Bob Jenkins testified on December 4, 2025 that he has lost $100 million since becoming a NASCAR team owner in the early 2000s, even with Michael McDowell winning the 2021 Daytona 500 for Front Row Motorsports. The fast food franchiser fulfilled his childhood dream of owning a Cup Series team, but two decades of losses pushed him to join 23XI Racing’s antitrust lawsuit against NASCAR.
Take It or Leave It Negotiations Offended Bob Jenkins
Jenkins received two charters for free when NASCAR created the system in 2016 and thought the agreements were terrible but represented a step forward. When NASCAR presented its final charter extension offer in 2024, Jenkins became offended by what he called a “take it or leave it” approach.
He testified feeling “honestly very hurt” by how NASCAR handled negotiations, believing the sanctioning body “knew we had to blindly sign it” because other owners had invested $500 to $600 million in facilities and locked in long term sponsors. Joe Gibbs personally apologized to Jenkins after signing the deal. Jenkins told the court “not a single owner said ‘I was happy to sign it.’ Not a single one.”
The Math Doesn’t Work According to Bob Jenkins
Both Jenkins and Denny Hamlin testified it costs $20 million to bring a single car to all 38 races, and that figure excludes overhead, operating costs, and driver salaries. NASCAR’s new charter agreement guarantees $12.5 million per car annually, up from $9 million, but Jenkins argues the revenue model remains unsustainable.

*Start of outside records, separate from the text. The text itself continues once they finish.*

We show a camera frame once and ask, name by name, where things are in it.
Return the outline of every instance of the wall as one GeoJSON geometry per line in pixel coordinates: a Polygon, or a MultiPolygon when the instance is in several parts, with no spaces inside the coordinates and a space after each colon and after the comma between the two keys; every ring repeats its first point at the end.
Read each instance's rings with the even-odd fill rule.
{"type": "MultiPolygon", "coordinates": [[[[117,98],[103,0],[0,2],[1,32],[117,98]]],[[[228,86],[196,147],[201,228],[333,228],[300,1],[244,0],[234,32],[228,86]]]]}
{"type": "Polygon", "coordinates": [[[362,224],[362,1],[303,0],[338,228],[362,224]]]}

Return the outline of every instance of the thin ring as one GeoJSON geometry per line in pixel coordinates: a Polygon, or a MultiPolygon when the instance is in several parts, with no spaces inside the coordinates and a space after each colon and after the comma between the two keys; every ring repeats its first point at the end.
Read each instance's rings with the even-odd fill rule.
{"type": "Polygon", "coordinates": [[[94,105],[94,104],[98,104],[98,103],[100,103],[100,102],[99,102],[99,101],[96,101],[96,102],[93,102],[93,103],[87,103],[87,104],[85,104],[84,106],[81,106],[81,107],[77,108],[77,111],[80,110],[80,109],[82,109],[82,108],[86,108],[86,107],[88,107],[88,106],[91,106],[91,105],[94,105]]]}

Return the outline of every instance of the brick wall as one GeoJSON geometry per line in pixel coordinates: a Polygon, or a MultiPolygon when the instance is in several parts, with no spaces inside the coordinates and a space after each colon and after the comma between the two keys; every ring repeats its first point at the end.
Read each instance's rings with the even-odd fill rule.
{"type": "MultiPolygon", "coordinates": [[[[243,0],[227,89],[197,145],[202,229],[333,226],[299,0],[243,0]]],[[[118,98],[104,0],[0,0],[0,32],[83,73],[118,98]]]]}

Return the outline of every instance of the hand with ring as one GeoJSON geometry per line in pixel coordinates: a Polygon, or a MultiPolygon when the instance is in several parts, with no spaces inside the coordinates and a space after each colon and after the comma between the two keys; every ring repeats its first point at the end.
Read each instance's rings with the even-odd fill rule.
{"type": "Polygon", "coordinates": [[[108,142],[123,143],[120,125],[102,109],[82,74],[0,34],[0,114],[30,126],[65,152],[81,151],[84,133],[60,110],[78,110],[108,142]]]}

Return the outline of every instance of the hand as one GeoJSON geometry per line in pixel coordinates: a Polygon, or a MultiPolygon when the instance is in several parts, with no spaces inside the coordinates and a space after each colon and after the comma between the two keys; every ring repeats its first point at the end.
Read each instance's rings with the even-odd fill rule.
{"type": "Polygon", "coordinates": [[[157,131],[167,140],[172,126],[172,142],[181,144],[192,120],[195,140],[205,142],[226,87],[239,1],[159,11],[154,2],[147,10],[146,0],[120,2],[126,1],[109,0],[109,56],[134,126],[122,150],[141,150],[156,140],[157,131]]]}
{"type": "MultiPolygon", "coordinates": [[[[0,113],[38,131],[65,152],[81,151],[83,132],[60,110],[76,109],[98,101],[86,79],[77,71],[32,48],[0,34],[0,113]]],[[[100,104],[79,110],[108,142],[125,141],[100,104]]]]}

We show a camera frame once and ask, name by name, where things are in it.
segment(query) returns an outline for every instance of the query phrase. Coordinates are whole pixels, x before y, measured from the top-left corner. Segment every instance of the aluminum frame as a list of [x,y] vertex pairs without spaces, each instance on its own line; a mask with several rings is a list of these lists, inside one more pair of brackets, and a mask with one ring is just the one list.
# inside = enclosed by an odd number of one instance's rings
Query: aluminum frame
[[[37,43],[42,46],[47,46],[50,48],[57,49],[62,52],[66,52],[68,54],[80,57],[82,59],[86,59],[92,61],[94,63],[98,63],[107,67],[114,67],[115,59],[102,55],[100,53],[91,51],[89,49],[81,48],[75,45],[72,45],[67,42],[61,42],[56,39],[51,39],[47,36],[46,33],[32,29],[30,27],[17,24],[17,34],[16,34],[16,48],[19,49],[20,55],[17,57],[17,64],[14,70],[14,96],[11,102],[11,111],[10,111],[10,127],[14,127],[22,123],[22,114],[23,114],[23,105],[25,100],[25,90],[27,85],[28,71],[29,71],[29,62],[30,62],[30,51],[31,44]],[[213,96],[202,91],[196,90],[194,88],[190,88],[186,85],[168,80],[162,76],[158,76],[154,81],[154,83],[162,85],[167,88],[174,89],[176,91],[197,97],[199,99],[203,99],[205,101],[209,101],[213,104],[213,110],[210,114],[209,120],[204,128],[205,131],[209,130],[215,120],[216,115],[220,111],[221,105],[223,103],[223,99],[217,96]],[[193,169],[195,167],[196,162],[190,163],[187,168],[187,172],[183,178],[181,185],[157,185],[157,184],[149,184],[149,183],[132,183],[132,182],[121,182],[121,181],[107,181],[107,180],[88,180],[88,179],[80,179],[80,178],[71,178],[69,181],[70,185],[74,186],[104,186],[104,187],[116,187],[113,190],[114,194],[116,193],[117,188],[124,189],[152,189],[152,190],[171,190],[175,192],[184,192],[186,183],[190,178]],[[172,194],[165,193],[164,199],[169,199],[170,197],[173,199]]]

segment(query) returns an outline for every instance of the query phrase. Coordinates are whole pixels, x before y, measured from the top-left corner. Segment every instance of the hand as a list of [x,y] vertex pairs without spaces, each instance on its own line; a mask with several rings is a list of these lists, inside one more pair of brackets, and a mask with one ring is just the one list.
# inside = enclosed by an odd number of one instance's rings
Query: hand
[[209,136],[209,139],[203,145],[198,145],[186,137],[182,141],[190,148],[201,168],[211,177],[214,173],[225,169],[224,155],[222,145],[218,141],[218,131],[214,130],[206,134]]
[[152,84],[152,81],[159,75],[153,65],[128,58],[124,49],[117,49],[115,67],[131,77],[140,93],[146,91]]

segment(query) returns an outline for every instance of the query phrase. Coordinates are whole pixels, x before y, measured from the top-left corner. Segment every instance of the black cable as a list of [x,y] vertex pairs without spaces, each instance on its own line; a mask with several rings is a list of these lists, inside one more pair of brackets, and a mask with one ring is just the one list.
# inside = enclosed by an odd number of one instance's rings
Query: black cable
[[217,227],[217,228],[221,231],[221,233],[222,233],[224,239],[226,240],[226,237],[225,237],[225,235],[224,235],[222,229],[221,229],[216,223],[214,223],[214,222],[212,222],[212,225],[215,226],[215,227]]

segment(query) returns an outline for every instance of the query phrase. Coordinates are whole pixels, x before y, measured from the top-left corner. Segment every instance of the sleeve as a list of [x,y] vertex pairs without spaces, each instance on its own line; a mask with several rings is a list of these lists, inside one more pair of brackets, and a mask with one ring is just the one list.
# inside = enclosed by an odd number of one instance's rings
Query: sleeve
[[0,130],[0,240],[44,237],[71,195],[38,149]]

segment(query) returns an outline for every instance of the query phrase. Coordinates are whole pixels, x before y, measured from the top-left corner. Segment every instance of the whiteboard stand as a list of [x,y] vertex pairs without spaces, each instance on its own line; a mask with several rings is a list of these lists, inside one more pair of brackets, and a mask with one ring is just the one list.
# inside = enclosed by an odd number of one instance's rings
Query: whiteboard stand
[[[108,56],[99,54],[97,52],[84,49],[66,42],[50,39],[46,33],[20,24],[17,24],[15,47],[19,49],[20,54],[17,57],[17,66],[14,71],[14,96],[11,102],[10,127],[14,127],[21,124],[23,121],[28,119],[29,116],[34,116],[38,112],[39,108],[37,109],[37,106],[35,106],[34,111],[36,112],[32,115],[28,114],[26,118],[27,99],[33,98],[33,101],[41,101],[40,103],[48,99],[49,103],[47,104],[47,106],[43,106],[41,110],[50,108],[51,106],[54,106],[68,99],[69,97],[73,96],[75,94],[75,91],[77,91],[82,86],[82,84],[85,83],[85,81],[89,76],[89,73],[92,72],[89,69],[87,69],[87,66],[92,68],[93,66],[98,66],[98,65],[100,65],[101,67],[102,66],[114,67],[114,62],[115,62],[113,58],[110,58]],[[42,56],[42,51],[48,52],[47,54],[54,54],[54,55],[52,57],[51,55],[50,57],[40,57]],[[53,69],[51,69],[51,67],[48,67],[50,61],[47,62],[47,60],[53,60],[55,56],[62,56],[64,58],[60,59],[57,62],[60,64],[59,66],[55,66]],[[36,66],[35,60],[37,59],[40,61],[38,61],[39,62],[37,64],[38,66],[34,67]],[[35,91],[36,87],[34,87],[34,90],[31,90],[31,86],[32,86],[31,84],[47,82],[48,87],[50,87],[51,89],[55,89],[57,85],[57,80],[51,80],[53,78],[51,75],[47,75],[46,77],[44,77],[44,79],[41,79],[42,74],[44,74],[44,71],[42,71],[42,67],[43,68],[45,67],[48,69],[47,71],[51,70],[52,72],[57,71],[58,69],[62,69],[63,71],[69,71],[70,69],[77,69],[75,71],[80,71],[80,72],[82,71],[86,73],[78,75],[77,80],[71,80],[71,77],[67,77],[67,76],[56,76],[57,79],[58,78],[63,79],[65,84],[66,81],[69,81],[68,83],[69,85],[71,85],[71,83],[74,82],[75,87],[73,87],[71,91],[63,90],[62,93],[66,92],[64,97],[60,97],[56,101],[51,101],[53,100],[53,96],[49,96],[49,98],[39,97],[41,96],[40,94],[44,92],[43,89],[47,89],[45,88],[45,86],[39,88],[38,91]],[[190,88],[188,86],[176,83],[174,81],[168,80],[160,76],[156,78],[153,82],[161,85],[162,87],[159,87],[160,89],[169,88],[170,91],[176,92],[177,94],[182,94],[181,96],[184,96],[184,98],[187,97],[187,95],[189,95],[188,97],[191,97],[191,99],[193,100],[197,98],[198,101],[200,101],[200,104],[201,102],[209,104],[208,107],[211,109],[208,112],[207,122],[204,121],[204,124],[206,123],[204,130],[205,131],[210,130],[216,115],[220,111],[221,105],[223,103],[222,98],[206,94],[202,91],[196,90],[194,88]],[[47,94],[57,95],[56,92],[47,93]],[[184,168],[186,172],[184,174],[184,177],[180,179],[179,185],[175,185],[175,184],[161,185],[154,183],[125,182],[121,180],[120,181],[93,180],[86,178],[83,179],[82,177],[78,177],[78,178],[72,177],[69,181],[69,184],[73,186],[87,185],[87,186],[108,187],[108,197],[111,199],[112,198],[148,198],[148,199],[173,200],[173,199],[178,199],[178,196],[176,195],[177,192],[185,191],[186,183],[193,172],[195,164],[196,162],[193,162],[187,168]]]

Jenkins clarified during testimony that he supports the charter system concept but opposes how NASCAR structured the actual agreements. He stated, “100% of the owners think the charter system is good. The charter agreement is not.” Front Row and 23XI became the only two organizations out of 15 that refused to sign, choosing federal court over accepting terms they considered fundamentally unfair.